I will check with the cluster support about that. Do you see any other errors with my cluster.yaml that could lead to the errors?

Or, to phrase the question differently: How can I allocate the memory requested from the server dynamically so that it just copies the memory requested by the snakemake rule? 

For example: 
rule solve_network:
    input: networks/elec_s300_130_ec_lcopt_1H.nc
    output: results/networks/elec_s300_130_ec_lcopt_1H.nc
    log: logs/solve_network/elec_s300_130_ec_lcopt_1H_solver.log, logs/solve_network/elec_s300_130_ec_lcopt_1H_python.log, logs/solve_network/elec_s300_130_ec_lcopt_1H_memory.log
    jobid: 0
    benchmark: benchmarks/solve_network/elec_s300_130_ec_lcopt_1H
    wildcards: simpl=300, clusters=130, ll=copt, opts=1H
    threads: 4
    resources: mem=106050

Best,
Willem

Willem Dafoe

unread,
Mar 26, 2021, 11:39:50 AM3/26/21
to pypsa
Dear Community,

@Johannes thanks again, i tried it with the command 

snakemake --cluster-config cluster.yaml --cluster "bsub -n {cluster.nCPUs} -R {cluster.resources}" -j 1 results/networks/elec_s300_130_ec_lcopt_1H.nc

and it ran through now. However, in the final step, when snakemake tries to export the network, I get the following error:

INFO:pypsa.linopt:No model basis stored
INFO:pypsa.linopf:Optimization successful. Objective value: 5.37e+09
INFO:pypsa.io:Exported network elec_s300_130_ec_lcopt_1H.nc has storage_units, loads, links, buses, lines, carriers, generators
Traceback (most recent call last):
  File "/cluster/home/wlaumen/.local/lib/python3.8/site-packages/xarray/backends/file_manager.py", line 199, in _acquire_with_cache_info
    file = self._cache[self._key]
  File "/cluster/home/wlaumen/.local/lib/python3.8/site-packages/xarray/backends/lru_cache.py", line 53, in __getitem__
    value = self._cache[key]
KeyError: [<class 'netCDF4._netCDF4.Dataset'>, ('/cluster/scratch/wlaumen/pypsa-eur/.snakemake/shadow/tmpcxakew7x/results/networks/elec_s300_130_ec_lcopt_1H.nc',), 'a', (('clobber', True), ('diskless', False), ('format', 'NETCDF4'), ('persist', False))]

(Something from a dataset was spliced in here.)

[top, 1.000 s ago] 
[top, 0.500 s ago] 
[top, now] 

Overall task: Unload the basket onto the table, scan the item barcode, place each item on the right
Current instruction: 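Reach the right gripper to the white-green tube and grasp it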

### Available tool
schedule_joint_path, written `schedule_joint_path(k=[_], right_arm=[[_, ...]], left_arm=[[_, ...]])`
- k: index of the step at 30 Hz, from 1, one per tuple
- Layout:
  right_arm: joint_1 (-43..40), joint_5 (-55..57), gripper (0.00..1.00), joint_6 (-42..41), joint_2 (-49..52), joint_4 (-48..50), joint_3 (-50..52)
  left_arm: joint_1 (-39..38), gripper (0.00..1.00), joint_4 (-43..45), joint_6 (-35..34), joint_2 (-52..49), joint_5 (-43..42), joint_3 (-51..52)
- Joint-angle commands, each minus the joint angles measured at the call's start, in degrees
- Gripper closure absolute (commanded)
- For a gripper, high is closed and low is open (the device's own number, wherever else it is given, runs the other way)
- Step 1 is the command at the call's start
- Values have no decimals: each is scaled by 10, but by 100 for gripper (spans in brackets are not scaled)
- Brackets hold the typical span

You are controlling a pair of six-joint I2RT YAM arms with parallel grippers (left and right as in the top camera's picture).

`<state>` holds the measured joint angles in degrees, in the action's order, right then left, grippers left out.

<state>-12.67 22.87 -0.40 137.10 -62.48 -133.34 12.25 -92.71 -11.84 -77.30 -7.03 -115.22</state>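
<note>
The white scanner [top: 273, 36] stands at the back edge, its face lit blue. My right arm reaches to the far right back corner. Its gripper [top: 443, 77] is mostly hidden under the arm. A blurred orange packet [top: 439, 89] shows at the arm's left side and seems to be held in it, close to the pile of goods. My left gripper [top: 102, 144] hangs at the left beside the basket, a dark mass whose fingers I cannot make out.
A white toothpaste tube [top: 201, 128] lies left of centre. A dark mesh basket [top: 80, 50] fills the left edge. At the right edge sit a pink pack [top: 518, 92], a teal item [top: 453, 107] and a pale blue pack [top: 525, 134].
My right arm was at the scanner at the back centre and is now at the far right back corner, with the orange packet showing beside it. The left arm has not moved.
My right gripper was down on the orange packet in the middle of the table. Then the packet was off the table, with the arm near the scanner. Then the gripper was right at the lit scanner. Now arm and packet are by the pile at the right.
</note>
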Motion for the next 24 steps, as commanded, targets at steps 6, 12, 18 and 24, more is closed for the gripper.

During handling of the above exception, another exception occurred:

Traceback (most recent call last):
  File "/cluster/scratch/wlaumen/pypsa-eur/.snakemake/shadow/tmpcxakew7x/.snakemake/scripts/tmp4i1i_qic.solve_network.py", line 291, in <module>
[...]
  File "src/netCDF4/_netCDF4.pyx", line 2330, in netCDF4._netCDF4.Dataset.__init__
  File "src/netCDF4/_netCDF4.pyx", line 1948, in netCDF4._netCDF4._ensure_nc_success
PermissionError: [Errno 13] Permission denied: b'/cluster/scratch/wlaumen/pypsa-eur/.snakemake/shadow/tmpcxakew7x/results/networks/elec_s300_130_ec_lcopt_1H.nc'
[Fri Mar 26 15:47:04 2021]
Error in rule solve_network:
    jobid: 0
    output: results/networks/elec_s300_130_ec_lcopt_1H.nc
    log: logs/solve_network/elec_s300_130_ec_lcopt_1H_solver.log, logs/solve_network/elec_s300_130_ec_lcopt_1H_python.log, logs/solve_network/elec_s300_130_ec_lcopt_1H_memory.log (check log file(s) for error message)

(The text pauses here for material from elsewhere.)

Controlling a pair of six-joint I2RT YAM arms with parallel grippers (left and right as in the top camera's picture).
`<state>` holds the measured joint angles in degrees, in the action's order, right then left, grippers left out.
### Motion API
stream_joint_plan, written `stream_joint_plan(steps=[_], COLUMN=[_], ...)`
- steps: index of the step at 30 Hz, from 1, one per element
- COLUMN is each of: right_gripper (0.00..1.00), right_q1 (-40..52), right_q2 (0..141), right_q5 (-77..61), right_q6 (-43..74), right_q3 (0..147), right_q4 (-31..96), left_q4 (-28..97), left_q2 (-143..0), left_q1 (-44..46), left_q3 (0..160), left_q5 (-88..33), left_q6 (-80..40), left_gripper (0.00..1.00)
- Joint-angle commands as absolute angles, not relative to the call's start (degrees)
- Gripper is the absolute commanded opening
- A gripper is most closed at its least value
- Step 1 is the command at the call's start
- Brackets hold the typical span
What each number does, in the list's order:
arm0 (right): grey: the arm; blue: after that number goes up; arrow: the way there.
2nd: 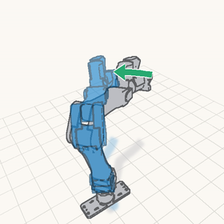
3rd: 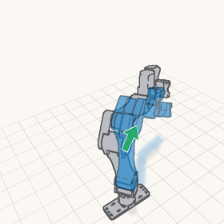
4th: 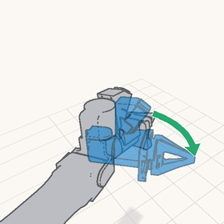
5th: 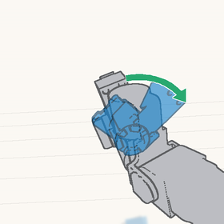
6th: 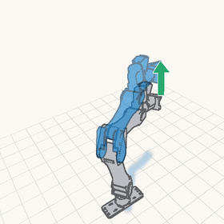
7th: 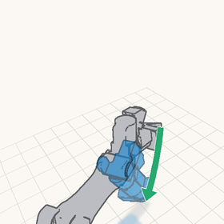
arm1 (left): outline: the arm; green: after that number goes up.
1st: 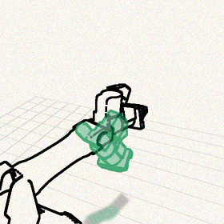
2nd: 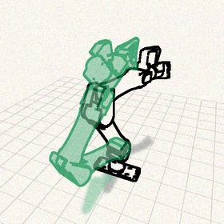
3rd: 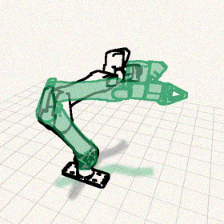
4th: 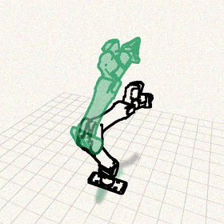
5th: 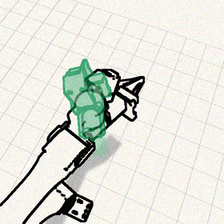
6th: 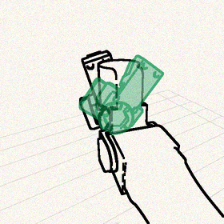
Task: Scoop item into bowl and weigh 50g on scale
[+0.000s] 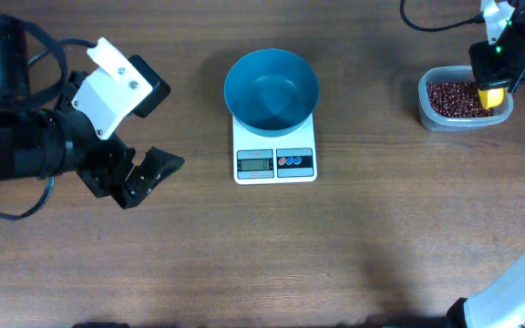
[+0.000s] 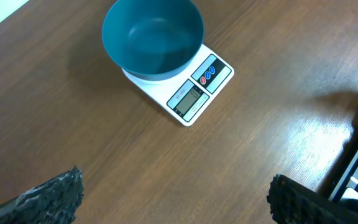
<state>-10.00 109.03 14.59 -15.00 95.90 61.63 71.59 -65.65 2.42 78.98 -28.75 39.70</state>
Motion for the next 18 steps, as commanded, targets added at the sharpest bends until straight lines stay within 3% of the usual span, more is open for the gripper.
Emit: stream_joint_plan(steps=[1, 18], right_gripper=[0.04, 0.04], right_q1=[-10.2, -14.3], right_q2=[111.3, 113.8], right_q5=[15.7, 2.3], right_q6=[-14.8, -14.1], right_q3=[96.5, 96.4], right_q4=[61.5, 61.1], left_q4=[71.7, 71.7], left_q2=[-65.7, -65.7], left_q1=[2.5, 2.5], left_q3=[79.5, 79.5], left_q5=[-30.0, -30.0], left_q6=[40.8, 40.8], left_gripper=[0.99, 0.99])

I don't really understand the error nor do I ever get it on my computer when running smaller networks locally. Do you know what that error means and how to resolve it? 

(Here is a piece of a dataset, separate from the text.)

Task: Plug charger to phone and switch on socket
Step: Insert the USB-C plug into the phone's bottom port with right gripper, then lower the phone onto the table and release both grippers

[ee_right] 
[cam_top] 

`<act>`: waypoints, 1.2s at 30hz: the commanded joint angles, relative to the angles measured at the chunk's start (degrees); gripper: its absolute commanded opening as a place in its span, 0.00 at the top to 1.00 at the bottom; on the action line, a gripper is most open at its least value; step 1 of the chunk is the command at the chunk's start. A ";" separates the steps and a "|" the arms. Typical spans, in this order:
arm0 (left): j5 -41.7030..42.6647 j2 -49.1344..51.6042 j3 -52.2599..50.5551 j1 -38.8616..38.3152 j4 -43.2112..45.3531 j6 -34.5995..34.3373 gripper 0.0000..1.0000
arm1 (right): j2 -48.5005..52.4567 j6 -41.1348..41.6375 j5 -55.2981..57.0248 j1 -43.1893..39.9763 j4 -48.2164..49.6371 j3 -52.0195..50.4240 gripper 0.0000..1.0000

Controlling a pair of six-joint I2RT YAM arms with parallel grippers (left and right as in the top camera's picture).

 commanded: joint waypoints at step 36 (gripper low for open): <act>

For context: The scratch directory is a working directory for writing files and output and has a lot more storage than the usual home directory on the cluster. However I do not know where the .snakemake/shadow/tmpcxakew7x part comes from.

Best,
Willem

Johannes Hampp

unread,
Mar 26, 2021, 1:03:57 PM3/26/21
to Willem Dafoe, pypsa
Dear Willem,

Happy to hear you got the execution working!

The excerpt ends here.